“L’obiettivo era raggiungibile”, ma Possibile non ce l’ha fatta. “Diversamente da quanto avevamo sperato, oggi pomeriggio non andremo in Cassazione a consegnare le firme”, scrive nel suo blog l’ex deputato del Pd Pippo Civati parlando delle firme per gli otto referendum promossi dal suo movimento. I quesiti avrebbero riguardato la nuova legge elettorale, le trivellazioni in mare, le grandi opere, il Jobs act e la Buona scuola. “È ancora presto – aggiunge l’ex sfidante di Matteo Renzi alle primarie dem – per fornire un dato che non sia parziale, l’ultimo weekend ha prodotto risultati eccezionali, visibili a tutte e a tutti, e però ha anche causato un comprensibile ritardo non solo nel conteggio, ma anche nelle certificazioni e quindi nell’invio. Questa la prima cosa che sento di dover dire ai tanti che in queste ore aspettano con trepidazione notizie sulla raccolta, e che ci stanno scrivendo e chiamando. Troppi moduli sono ancora nei comuni in cui sono stati riempiti, e troppi altri sono ancora in viaggio, speriamo di poterci fare un’idea più chiara a breve”.

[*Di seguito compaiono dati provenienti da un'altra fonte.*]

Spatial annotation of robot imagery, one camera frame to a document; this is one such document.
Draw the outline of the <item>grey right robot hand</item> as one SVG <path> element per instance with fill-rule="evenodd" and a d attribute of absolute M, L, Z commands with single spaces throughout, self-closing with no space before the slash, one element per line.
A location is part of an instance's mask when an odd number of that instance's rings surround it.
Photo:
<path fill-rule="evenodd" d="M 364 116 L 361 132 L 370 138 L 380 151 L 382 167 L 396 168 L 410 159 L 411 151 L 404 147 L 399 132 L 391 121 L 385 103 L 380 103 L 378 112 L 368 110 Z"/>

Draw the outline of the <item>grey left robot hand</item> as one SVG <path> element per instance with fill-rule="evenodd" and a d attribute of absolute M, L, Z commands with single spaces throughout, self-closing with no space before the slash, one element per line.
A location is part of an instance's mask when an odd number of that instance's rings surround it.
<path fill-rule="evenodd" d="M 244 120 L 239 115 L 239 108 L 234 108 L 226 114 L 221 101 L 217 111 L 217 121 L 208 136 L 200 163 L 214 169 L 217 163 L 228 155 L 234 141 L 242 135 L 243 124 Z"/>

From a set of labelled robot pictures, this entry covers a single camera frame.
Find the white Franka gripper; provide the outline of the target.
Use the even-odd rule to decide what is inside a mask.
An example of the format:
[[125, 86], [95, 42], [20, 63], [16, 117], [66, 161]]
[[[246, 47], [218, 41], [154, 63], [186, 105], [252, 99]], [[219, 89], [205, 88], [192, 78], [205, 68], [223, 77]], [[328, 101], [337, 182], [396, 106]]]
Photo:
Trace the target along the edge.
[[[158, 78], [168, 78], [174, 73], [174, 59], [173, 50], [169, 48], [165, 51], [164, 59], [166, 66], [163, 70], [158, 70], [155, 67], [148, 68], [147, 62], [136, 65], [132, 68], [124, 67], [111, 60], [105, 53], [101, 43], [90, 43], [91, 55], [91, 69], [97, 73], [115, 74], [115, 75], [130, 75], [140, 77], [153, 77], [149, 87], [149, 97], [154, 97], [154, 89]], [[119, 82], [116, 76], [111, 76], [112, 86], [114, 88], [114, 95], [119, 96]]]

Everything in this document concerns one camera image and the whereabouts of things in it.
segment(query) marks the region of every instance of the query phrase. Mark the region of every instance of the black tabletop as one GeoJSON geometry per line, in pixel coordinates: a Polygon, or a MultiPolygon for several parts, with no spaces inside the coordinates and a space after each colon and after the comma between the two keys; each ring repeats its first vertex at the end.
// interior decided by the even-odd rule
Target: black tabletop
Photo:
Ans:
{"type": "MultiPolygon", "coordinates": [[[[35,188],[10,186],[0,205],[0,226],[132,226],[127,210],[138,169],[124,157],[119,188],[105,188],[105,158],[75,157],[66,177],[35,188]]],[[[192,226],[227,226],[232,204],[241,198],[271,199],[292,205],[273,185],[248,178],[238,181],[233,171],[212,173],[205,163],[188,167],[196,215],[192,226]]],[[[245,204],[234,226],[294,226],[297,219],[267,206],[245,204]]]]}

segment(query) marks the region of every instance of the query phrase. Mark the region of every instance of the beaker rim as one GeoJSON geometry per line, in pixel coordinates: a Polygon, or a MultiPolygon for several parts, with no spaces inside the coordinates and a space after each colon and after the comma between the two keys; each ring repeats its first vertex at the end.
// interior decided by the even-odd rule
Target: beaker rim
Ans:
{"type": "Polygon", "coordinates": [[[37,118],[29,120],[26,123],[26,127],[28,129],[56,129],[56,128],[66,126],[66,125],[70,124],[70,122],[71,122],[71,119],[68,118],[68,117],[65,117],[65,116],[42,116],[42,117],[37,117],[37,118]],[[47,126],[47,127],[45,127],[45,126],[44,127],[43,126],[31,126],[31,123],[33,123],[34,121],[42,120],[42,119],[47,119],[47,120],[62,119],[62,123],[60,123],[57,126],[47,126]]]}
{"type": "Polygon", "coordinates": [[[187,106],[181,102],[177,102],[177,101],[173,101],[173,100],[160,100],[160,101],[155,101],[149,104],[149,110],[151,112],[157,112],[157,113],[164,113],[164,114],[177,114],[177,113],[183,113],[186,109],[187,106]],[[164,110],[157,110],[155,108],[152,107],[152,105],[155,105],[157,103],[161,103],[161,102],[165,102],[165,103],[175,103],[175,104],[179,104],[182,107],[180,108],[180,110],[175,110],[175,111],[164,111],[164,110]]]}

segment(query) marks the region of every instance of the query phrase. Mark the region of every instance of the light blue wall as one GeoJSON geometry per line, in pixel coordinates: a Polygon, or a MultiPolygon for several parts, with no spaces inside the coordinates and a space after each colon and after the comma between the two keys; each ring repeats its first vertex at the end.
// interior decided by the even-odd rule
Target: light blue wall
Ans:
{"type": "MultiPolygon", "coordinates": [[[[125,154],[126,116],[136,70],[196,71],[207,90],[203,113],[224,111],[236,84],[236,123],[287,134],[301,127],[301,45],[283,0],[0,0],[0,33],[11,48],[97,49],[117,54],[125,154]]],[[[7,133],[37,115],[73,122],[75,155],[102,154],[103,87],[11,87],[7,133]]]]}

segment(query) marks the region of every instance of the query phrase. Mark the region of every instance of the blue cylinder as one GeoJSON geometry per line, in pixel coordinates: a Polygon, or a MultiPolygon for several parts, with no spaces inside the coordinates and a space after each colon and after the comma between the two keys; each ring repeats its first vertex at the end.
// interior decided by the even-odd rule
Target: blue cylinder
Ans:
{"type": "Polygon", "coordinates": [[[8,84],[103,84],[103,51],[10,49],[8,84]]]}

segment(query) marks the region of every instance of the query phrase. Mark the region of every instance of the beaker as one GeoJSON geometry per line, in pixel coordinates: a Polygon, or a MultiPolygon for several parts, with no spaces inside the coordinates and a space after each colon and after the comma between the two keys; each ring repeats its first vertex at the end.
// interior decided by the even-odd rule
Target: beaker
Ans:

Civati continua: “Resta il rimpianto di non dare agli italiani e alle italiane la possibilità di votare sulle riforme di questo governo, e su questo ognuno, a partire da chi non ha voluto partecipare, si prenda le sua responsabilità. Quanto abbiamo realizzato, tenendo conto del fatto che in grandissima parte si è concretizzato nelle ultime tre settimane, quando finalmente si è almeno un po’ interrotto il silenzio dei media, dimostra che l’obiettivo era raggiungibile“.

“Poiché sappiamo che il risultato spesso sta nel percorso e non nell’obiettivo – conclude il leader di Possibile – non dobbiamo assolutamente farci prendere dallo sconforto per un risultato che era, per motivi oggettivi e scarsa collaborazione intorno a noi, possibile ma complicato da raggiungere. Dobbiamo invece fissare nelle nostre menti i volti delle centinaia di migliaia di persone che sono venute a firmare. Perché le rivedremo tutte nella prossima battaglia”.